● **Your task**
Report back every line of the entries that contains "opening", exactly as written.

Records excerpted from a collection

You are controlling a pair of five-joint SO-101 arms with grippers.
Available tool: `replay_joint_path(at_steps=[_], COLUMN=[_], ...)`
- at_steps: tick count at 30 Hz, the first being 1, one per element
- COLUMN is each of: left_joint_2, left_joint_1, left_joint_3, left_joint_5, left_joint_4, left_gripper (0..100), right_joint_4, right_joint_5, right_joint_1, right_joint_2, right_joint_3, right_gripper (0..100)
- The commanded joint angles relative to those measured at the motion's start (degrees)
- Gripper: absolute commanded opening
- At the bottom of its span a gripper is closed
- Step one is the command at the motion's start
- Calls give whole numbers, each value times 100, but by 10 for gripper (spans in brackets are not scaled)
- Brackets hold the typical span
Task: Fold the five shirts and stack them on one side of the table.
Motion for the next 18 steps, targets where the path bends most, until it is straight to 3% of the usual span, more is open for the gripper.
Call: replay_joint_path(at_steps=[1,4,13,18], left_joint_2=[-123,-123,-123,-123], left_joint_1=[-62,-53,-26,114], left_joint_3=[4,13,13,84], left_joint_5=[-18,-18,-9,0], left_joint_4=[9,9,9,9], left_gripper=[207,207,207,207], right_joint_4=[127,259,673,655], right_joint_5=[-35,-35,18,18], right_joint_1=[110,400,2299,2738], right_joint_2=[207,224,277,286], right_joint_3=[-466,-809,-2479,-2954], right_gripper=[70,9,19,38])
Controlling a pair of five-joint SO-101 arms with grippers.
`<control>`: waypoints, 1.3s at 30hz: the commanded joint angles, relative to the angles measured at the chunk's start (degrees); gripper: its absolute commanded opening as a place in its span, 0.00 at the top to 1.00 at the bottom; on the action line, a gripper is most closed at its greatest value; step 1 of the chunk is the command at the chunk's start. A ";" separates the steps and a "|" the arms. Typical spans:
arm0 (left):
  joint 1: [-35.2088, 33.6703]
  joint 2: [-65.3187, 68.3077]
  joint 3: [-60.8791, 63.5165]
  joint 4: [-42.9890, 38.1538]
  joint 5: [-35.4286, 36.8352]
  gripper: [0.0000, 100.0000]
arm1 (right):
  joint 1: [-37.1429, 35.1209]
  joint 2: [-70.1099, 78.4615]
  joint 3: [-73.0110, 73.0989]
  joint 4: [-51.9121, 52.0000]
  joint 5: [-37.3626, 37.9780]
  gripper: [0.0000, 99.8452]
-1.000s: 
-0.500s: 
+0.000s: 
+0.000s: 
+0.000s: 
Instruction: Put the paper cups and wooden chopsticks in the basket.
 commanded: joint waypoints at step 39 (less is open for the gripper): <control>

● **Result below**
- Gripper: absolute commanded opening
`<control>`: waypoints, 1.3s at 30hz: the commanded joint angles, relative to the angles measured at the chunk's start (degrees); gripper: its absolute commanded opening as a place in its span, 0.00 at the top to 1.00 at the bottom; on the action line, a gripper is most closed at its greatest value; step 1 of the chunk is the command at the chunk's start. A ";" separates the steps and a "|" the arms. Typical spans:

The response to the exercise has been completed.